If only liberals were half as angry at the people who flew planes into our skyscrapers as they are with Tom DeLay, we might have two patriotic parties in this country.
Any Republicans who didn’t ferociously defend Tom DeLay — which is to say, almost all Republicans in Congress, the president, and alleged conservative writers trying to impress the editorial board of the New York Times — better hope liberals never come after them. The only proven method for a Republican to avoid having his name turned into a liberal malediction is to be completely ineffective. You’ll notice there’s no “Stop Lamar Alexander Before It’s Too Late” website.
Only one of them was ever indicted. To wit, the comical indictment of DeLay recently brought by political hack Ronnie Earle. To finally get some grand jury to hand up an indictment, Earle had to empanel six grand juries in Austin, Texas, which is like the Upper West Side with more attractive people. In addition, DeLay knows Republican and gambling lobbyist Jack Abramoff and his associates, who have recently pleaded guilty to various other incomprehensible charges.
Liberals spit out all these names with more venom than they’ve ever been able to muster for names like “Saddam Hussein” and “Abu Musab al-Zarqawi.”
Even proud American corporations find their names being turned into curse words by liberals, such as “Halliburton,” which is currently losing money in Iraq in order to supply food to our troops — you know, the same troops liberals pretend to love (but don’t lose money feeding).
I spent a couple of hours listening to liberal hate radio this week to try to figure out what crime against God and man Tom DeLay is even alleged to have committed. But all I heard was the name “Tom DeLay” and “PRISON!” mentioned in the same sentence over and over again.
Back when Newt Gingrich still scared liberals, the House Ethics Committee spent years probing various charges against him, focusing on the charge that a college class he taught was … partisan! Meanwhile, they’re teaching Marxism in comp lit classes, Islamic terrorism in Indian experience classes, and Druidism in divinity classes. As we speak, freshmen in English 101 classes all over the country are rushing to complete their term papers on how all heterosexual sex is rape. Over a million dollars later, the committee realized: Wait a second. This is a college class!
But at the urging of the Democrats, the Internal Revenue Service spent 3 1/2 years investigating Gingrich’s college course. After all the hullabaloo, the result was: No crime. The classes “were not biased toward particular politicians or a particular party” — thus distinguishing Gingrich’s class from every other college course in America.
To the contrary, Gingrich’s college class spent more time praising FDR and JFK than praising Reagan. (Did you know that FDR’s radio broadcast after Pearl Harbor included an eight-minute prayer? You would have learned that in Newt’s course.)

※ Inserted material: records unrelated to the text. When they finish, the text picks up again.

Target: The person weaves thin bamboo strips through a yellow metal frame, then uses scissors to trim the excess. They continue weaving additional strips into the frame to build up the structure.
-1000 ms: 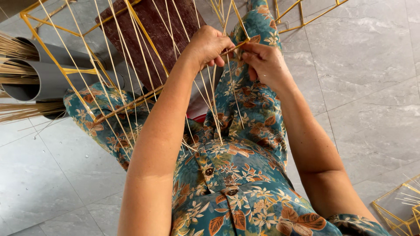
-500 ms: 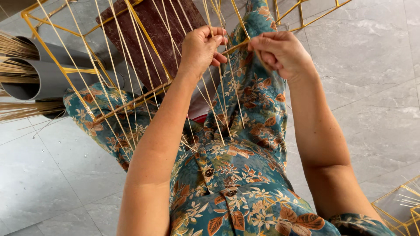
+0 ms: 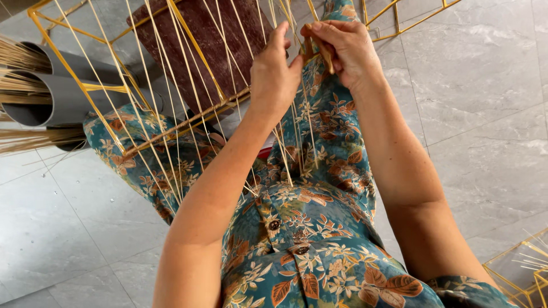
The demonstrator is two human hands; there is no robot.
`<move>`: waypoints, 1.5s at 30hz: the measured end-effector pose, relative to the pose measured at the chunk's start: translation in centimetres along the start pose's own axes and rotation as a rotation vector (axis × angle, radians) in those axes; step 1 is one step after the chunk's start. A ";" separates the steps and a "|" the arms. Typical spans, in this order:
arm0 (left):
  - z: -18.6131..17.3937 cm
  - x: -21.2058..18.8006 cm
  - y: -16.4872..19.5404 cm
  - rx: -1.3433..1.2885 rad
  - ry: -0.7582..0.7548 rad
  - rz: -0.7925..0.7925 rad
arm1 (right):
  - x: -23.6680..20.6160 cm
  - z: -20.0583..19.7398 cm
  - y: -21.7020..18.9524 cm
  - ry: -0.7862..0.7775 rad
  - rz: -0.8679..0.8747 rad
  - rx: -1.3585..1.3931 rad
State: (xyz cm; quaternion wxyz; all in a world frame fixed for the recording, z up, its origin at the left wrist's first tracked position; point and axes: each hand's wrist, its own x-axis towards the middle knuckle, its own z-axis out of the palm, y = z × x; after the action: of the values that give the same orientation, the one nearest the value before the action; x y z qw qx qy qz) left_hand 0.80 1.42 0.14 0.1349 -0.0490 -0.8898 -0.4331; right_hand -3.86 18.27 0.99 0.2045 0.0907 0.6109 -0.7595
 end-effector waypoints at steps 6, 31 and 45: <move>0.0 3.6 1.4 -0.163 -0.450 -0.620 | -2.5 -0.2 -1.2 0.087 -0.199 -0.133; -2.9 -0.5 0.3 -0.605 -0.041 -0.342 | 0.5 -3.3 5.2 0.351 -0.673 -0.889; -26.7 -8.2 -14.5 -0.656 0.937 -0.403 | -0.5 -3.2 5.3 0.312 -0.777 -0.766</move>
State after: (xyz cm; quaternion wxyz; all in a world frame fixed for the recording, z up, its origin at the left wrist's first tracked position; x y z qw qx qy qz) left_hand 10.98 -28.22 2.54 0.4056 0.2773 -0.5475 -0.6774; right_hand -1.54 20.56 -4.32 -0.1642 -0.1104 0.8542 -0.4807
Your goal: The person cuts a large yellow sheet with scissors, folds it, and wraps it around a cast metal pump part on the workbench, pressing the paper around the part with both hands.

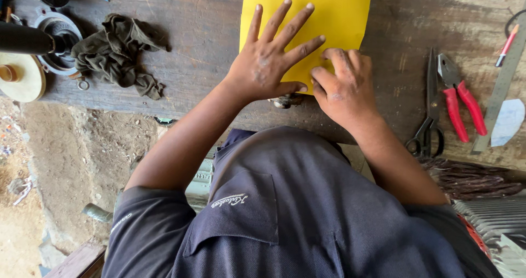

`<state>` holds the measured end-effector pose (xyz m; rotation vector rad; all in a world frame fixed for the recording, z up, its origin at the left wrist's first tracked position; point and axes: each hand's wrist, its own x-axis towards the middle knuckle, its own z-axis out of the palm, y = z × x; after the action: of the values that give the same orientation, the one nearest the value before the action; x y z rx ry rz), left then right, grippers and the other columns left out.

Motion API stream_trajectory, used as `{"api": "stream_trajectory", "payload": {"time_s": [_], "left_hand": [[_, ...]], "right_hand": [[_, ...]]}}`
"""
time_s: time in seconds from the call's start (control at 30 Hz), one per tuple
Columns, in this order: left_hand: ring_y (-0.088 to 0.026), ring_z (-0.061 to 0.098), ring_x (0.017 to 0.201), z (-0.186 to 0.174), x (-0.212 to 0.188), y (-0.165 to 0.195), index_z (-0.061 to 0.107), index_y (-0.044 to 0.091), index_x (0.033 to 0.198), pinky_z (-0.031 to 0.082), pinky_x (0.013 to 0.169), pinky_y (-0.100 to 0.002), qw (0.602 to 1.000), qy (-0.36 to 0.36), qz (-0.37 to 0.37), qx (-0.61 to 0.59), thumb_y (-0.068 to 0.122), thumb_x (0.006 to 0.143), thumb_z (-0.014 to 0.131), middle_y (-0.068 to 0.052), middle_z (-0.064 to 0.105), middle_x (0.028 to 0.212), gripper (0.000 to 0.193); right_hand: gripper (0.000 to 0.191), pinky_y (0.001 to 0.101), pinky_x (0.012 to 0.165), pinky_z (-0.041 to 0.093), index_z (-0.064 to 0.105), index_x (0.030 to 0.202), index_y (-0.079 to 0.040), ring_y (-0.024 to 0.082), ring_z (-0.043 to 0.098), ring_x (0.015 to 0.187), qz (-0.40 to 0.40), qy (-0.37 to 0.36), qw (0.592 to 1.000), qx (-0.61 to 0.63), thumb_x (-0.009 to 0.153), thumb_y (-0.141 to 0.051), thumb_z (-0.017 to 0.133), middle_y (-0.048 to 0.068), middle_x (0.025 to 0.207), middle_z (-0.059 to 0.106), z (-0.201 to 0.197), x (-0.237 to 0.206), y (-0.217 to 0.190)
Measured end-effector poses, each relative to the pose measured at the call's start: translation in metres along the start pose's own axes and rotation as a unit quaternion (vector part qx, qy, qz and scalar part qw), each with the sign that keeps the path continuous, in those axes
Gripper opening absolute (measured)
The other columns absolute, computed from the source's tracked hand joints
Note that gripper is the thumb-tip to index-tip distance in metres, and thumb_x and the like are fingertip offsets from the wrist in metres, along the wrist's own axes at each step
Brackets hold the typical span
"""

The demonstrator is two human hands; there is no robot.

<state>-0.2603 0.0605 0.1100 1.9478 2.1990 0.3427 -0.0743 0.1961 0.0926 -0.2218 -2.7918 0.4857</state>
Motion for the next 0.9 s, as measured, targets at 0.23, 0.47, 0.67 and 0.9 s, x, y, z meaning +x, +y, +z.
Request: {"api": "stream_trajectory", "payload": {"time_s": [0.23, 0.47, 0.67, 0.9], "left_hand": [[-0.046, 0.009, 0.157, 0.022, 0.018, -0.014, 0.032, 0.037, 0.166, 0.004, 0.119, -0.078, 0.999, -0.006, -0.035, 0.004, 0.084, 0.076, 0.070, -0.013, 0.011, 0.173, 0.109], [-0.045, 0.008, 0.158, 0.027, 0.016, -0.018, 0.031, 0.038, 0.166, 0.002, 0.118, -0.079, 0.998, -0.035, -0.051, -0.017, 0.090, 0.078, 0.061, -0.013, 0.011, 0.173, 0.106], [-0.045, 0.007, 0.158, 0.026, 0.013, -0.025, 0.031, 0.037, 0.165, 0.000, 0.118, -0.079, 0.997, -0.037, -0.056, -0.041, 0.091, 0.078, 0.057, -0.013, 0.010, 0.172, 0.105], [-0.043, 0.008, 0.158, 0.030, 0.013, -0.030, 0.033, 0.036, 0.163, 0.003, 0.119, -0.078, 0.998, -0.001, -0.045, -0.043, 0.081, 0.077, 0.064, -0.011, 0.011, 0.172, 0.102]], "right_hand": [[0.018, 0.0510, 0.098, 0.044, 0.072, 0.098, -0.013, 0.030, 0.056, 0.119, 0.004, -0.006, 1.000, 0.002, 0.083, -0.013, 0.081, 0.008, 0.126, 0.060, -0.004, 0.003, 0.000], [0.018, 0.0502, 0.101, 0.044, 0.071, 0.102, -0.012, 0.031, 0.058, 0.118, 0.012, -0.010, 1.000, 0.024, 0.085, -0.011, 0.080, 0.007, 0.127, 0.062, -0.003, 0.003, 0.000], [0.020, 0.0505, 0.101, 0.044, 0.072, 0.106, -0.013, 0.031, 0.058, 0.118, 0.009, -0.021, 0.999, 0.030, 0.088, -0.013, 0.080, 0.007, 0.128, 0.063, -0.003, 0.008, -0.003], [0.020, 0.0488, 0.098, 0.047, 0.072, 0.103, -0.011, 0.033, 0.060, 0.113, 0.014, -0.064, 0.998, 0.019, 0.085, -0.015, 0.080, 0.010, 0.121, 0.064, -0.012, 0.026, -0.005]]}}
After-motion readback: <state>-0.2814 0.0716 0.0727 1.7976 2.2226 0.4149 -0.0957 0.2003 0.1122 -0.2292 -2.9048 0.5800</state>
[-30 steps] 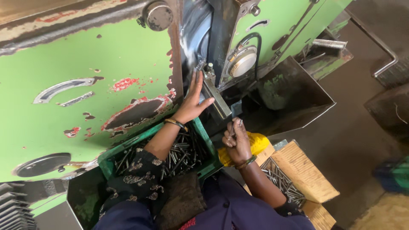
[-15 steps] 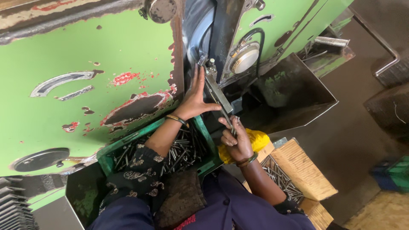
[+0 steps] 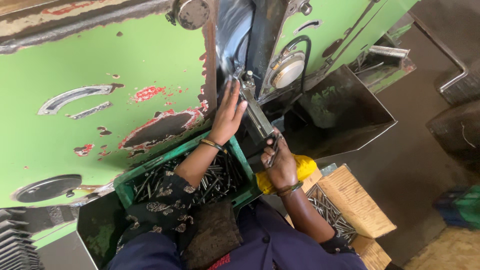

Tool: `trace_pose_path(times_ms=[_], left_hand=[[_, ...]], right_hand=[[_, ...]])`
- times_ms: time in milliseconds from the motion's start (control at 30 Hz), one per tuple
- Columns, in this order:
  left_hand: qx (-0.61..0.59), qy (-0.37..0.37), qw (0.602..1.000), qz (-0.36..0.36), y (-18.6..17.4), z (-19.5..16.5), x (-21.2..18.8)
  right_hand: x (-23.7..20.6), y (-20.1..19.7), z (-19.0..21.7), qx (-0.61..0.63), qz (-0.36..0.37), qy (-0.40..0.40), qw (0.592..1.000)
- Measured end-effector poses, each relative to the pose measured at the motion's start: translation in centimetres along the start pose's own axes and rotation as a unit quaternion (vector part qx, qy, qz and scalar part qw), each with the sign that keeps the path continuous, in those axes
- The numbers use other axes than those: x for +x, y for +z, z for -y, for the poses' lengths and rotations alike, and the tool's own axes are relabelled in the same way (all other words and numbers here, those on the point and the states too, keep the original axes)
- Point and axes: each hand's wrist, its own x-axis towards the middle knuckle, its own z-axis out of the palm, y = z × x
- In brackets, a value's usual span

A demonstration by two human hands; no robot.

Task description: The person repeatedly picks small metal rods from a cardboard box and grinds them against a rotating grinding wheel. After grinding, the rods are placed into a green plastic bin. The process is repeated continuously throughout the clip.

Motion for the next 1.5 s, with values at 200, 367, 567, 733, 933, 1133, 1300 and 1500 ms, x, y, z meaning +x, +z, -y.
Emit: trace_pose_path(times_ms=[200,367,567,733,933,1133,1300,1500], left_hand=[[0.004,0.045,0.995,0.088,-1.5,-1.0,1.1],[-0.044,0.053,0.993,0.096,-1.9,-1.1,0.7],[-0.068,0.023,0.992,0.100,-1.9,-0.3,2.1],[-0.090,0.031,0.991,0.095,-2.2,-0.7,2.2],[-0.070,0.037,0.994,0.068,-2.5,-1.0,2.7],[-0.054,0.020,0.997,0.043,-1.6,-0.2,1.8],[-0.044,0.052,0.997,0.040,-1.8,2.4,-2.3],[-0.041,0.073,0.994,0.075,-1.6,2.4,-1.3]], right_hand=[[-0.3,0.7,0.2,-0.035,0.012,-0.022,0.999],[-0.9,1.0,0.3,-0.025,0.019,-0.021,0.999],[0.6,1.8,1.2,-0.052,-0.038,-0.007,0.998],[0.9,0.8,1.2,-0.047,0.048,-0.033,0.997],[1.3,0.4,1.0,-0.031,0.005,-0.037,0.999],[0.6,0.9,1.5,-0.029,0.076,0.024,0.996],[-0.9,-1.2,-3.2,-0.041,0.107,0.033,0.993],[-0.4,-1.9,-3.1,-0.031,0.070,0.018,0.997]])
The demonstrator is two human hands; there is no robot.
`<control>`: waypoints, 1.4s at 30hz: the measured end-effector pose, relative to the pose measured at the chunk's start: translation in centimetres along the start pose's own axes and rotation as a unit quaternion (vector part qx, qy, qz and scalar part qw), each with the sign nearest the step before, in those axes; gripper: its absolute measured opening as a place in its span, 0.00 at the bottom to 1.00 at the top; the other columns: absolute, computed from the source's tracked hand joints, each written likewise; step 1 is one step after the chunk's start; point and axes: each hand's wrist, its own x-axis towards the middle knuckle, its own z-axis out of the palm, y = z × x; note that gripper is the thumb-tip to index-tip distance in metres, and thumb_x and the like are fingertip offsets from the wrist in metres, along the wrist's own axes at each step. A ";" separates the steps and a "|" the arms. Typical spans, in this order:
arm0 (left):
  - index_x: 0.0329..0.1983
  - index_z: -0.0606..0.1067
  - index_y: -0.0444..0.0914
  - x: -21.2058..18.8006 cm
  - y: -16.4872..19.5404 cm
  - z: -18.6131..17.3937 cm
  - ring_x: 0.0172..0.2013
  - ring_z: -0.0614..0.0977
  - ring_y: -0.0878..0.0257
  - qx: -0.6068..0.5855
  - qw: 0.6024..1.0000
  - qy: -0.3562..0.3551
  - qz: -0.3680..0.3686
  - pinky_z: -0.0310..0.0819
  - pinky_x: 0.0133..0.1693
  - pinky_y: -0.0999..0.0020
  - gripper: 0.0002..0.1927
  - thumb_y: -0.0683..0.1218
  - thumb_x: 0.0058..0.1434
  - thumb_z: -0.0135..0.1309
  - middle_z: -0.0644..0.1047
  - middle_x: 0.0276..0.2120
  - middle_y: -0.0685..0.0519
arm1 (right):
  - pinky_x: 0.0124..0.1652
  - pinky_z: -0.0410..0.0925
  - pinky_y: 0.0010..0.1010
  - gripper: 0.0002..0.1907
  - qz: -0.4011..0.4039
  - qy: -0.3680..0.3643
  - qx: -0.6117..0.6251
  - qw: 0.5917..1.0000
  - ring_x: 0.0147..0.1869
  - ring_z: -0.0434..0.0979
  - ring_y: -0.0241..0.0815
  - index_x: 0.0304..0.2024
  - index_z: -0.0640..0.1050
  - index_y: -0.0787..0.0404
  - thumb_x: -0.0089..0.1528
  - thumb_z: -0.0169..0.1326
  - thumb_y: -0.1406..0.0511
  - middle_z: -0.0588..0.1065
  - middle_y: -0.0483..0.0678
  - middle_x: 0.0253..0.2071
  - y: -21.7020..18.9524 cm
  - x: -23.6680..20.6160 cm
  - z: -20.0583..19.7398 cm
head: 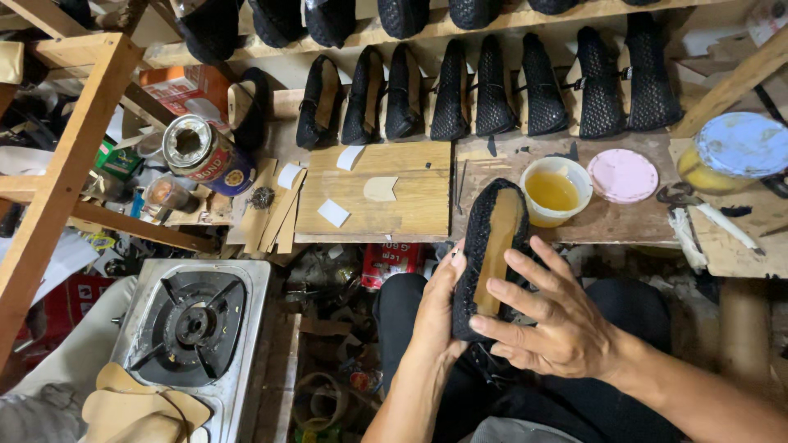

But the mere mention of the name “Newt Gingrich” was proof of criminal conduct in the ’90s.
When Democrats are accused of wrongdoing, it’s usually something more like what most people think of as a crime, say, punching a Capitol Hill policeman.
Or perhaps by being captured on tape in hotel rooms stuffing wads of cash into their pockets from Arab sheiks — as Democrats were during the Abscam investigation. This was back when Democrats controlled Congress. Consequently, Congress responded to this shocking proof of criminality by their colleagues by … investigating the FBI for investigating members of Congress.
The “rule of law” means something entirely different for Republicans and Democrats. Consider the case of a prosecutor faced with the same possible wrongdoing by a Republican office-holder and a Democrat office-holder at the same time.
In the midst of Ronnie Earle’s witch hunt of Republican Sen. Kay Bailey Hutchison for allegedly using her office for campaign purposes — begun days after she was elected to the U.S. Senate by a 2-1 margin — employees in former Democratic Gov. Ann Richards’ office admitted that they destroyed almost three years’ worth of long-distance billing records that were supposed to be preserved — to ensure the office wasn’t being used for campaign purposes, among other things.
According to the Austin American-Statesman, Earle promptly “cleared (Richards) and her staff of wrongdoing, saying there was no evidence of criminal intent.”
Conservatives live under a jurisprudence of laws, but they get prosecuted under liberals’ jurisprudence of epithets.